[What the task asks] Which lines of the records below contain the word "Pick"? Copy each of them out.
────────────────────
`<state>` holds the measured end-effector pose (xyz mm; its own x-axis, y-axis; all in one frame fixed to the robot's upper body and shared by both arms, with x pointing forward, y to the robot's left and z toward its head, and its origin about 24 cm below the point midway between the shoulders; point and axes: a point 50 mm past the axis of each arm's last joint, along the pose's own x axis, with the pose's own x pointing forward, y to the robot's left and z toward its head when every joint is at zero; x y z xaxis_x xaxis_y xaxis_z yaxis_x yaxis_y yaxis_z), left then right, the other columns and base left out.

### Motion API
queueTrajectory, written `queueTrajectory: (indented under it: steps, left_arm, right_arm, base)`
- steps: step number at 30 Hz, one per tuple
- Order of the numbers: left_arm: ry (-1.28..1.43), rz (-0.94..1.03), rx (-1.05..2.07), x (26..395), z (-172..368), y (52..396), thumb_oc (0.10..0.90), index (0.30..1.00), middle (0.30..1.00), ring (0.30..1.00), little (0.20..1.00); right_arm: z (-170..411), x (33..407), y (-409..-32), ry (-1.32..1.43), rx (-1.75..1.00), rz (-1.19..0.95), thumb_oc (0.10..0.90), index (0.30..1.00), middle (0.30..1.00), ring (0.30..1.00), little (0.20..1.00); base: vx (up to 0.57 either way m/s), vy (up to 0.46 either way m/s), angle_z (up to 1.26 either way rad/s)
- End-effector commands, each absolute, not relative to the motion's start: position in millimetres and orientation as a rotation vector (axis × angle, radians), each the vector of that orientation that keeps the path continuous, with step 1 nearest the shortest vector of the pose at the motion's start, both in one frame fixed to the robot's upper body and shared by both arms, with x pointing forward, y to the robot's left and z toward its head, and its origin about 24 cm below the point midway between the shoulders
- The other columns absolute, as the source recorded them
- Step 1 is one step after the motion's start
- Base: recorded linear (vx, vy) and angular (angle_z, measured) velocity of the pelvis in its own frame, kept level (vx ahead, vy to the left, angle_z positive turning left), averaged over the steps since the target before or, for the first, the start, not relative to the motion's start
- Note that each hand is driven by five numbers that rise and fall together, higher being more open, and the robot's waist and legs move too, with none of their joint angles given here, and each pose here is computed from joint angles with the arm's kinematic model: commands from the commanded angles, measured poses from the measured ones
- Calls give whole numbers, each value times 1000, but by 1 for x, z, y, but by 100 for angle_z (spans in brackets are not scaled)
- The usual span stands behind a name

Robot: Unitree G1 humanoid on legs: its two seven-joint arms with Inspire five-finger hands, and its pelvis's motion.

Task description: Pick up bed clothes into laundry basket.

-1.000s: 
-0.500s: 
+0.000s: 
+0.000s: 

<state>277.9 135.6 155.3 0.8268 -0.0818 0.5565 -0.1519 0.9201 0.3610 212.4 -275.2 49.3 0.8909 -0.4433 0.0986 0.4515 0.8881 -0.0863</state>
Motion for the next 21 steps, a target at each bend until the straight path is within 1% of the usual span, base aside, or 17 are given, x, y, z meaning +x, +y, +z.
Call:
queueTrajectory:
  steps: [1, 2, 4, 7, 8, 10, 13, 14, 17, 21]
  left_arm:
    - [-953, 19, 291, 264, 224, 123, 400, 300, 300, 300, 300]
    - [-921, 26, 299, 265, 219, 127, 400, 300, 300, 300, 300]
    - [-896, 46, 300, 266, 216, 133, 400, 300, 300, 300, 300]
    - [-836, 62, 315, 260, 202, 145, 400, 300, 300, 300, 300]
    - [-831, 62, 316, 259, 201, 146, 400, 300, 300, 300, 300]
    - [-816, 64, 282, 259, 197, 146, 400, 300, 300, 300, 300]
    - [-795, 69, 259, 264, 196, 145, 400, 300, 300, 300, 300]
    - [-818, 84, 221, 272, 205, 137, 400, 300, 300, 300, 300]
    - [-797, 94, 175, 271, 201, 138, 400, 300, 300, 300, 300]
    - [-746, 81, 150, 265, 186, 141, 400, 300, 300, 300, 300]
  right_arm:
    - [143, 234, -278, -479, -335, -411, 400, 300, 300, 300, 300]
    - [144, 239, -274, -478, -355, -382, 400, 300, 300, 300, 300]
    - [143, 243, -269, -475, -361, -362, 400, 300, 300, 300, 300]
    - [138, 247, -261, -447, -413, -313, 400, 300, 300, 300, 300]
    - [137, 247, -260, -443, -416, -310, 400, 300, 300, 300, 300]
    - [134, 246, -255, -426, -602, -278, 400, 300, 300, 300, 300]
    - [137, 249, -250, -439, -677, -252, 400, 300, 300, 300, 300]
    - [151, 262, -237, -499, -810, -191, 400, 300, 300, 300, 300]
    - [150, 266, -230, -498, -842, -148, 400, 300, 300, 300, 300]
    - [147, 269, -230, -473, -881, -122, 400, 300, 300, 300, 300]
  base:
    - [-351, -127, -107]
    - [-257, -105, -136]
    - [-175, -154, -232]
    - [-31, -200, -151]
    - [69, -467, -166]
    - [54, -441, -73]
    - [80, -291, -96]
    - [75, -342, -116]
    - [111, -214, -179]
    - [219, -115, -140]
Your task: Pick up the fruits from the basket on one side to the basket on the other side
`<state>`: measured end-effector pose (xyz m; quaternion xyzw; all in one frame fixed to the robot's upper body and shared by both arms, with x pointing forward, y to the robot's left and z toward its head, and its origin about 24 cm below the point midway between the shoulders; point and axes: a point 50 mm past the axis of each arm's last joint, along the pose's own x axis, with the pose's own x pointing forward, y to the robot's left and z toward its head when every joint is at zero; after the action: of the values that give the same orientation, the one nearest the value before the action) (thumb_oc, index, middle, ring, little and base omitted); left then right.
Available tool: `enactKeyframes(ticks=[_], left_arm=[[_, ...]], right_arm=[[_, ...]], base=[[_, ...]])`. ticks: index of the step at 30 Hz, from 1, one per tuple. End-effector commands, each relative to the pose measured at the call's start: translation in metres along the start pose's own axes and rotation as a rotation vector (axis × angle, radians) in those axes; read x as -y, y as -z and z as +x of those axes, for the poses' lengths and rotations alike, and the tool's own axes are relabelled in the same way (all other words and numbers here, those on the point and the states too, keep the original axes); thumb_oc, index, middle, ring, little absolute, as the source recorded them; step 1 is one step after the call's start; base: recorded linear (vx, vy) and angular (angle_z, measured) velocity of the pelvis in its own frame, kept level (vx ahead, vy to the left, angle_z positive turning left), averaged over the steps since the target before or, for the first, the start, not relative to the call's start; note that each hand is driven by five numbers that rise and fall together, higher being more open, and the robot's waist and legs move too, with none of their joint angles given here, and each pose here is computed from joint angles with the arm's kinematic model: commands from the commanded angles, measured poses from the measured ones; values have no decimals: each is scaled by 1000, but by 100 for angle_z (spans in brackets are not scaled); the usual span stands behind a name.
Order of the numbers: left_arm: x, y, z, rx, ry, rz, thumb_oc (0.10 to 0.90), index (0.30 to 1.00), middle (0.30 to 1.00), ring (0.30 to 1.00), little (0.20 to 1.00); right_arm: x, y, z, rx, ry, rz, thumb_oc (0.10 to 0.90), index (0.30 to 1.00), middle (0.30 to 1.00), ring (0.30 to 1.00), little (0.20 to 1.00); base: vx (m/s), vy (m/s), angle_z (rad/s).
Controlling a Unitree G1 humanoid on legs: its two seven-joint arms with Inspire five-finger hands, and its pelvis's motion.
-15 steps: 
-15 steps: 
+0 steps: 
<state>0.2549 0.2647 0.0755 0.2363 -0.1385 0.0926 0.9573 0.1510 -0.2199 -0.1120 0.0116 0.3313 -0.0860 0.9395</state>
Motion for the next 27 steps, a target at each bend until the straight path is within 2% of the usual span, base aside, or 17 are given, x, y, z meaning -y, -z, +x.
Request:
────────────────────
[Reply]
Task description: Pick up bed clothes into laundry basket.
Your task: Pick up the fruits from the basket on one side to the basket on the other side

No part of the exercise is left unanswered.